WHAT THE EXERCISE ASKS: Print the whole listing exactly as it appears, but skip the pictures.

DATA:
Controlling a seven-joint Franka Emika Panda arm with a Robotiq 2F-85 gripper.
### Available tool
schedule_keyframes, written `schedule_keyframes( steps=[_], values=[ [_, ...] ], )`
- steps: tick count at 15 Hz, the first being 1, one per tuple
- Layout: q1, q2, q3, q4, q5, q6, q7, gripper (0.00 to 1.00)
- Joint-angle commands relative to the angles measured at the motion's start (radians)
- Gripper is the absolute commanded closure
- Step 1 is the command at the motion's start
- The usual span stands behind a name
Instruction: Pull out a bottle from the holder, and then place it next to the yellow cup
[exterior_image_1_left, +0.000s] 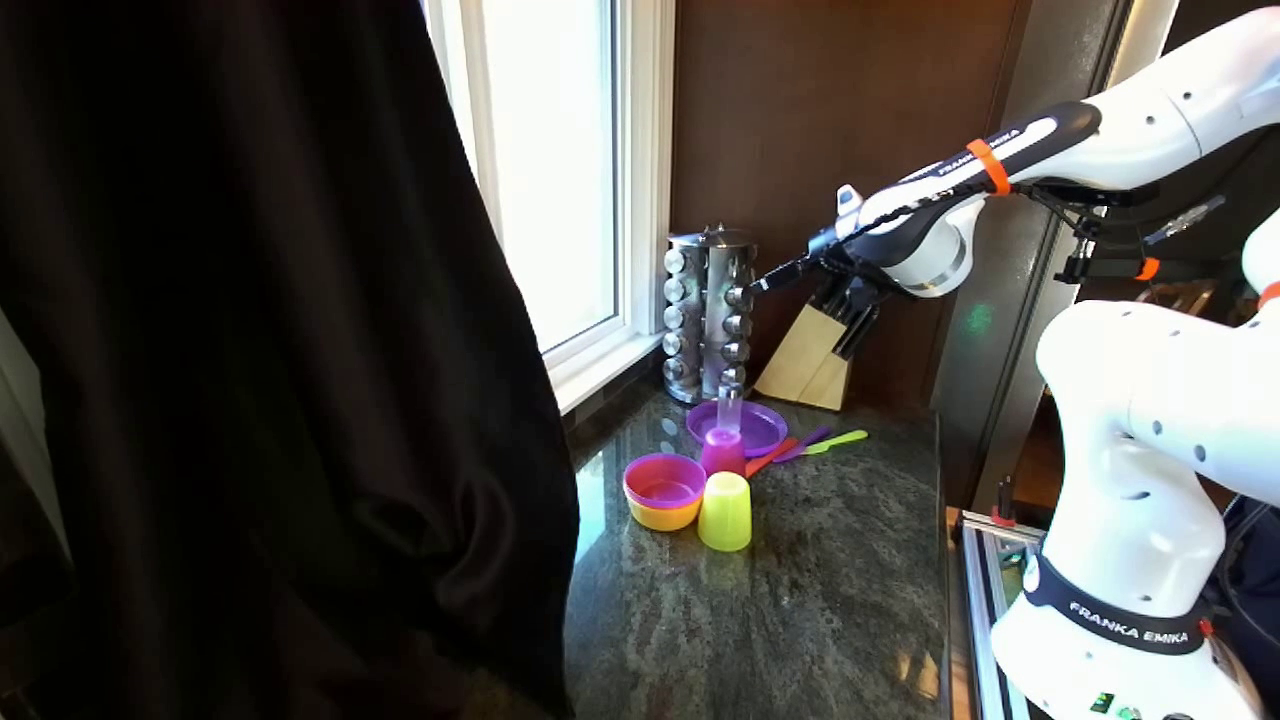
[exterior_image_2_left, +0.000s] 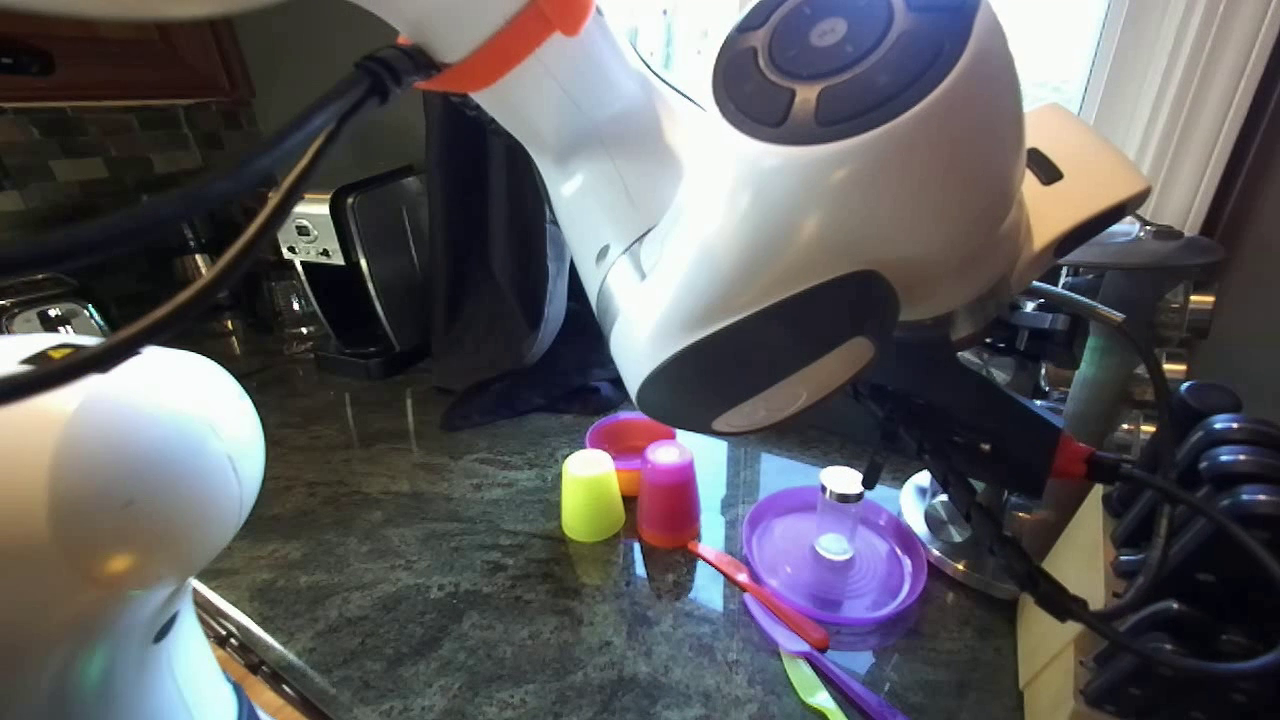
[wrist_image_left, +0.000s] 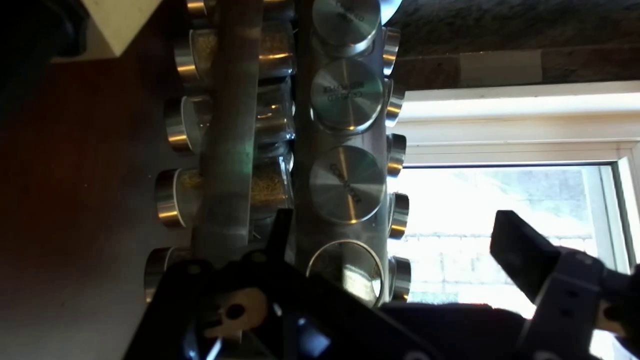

ANSWER AREA:
Controlling a seven-joint Franka Emika Panda arm with a Robotiq 2F-85 gripper.
### Available tool
schedule_keyframes, written `schedule_keyframes( steps=[_], values=[ [_, ...] ], )`
- steps: tick count at 15 Hz, the first being 1, one per tuple
- Layout: q1, q2, q3, q4, q5, q6, q7, gripper (0.00 to 1.00)
- Joint-angle commands relative to the angles measured at the motion's start (radians)
- Gripper is the absolute commanded closure
- Step 1 is the command at the motion's start
- The usual span stands behind a name
Instruction: Pull out a bottle from the holder, and then place it next to the yellow cup
[exterior_image_1_left, +0.000s] 
[exterior_image_2_left, +0.000s] 
[wrist_image_left, +0.000s] 

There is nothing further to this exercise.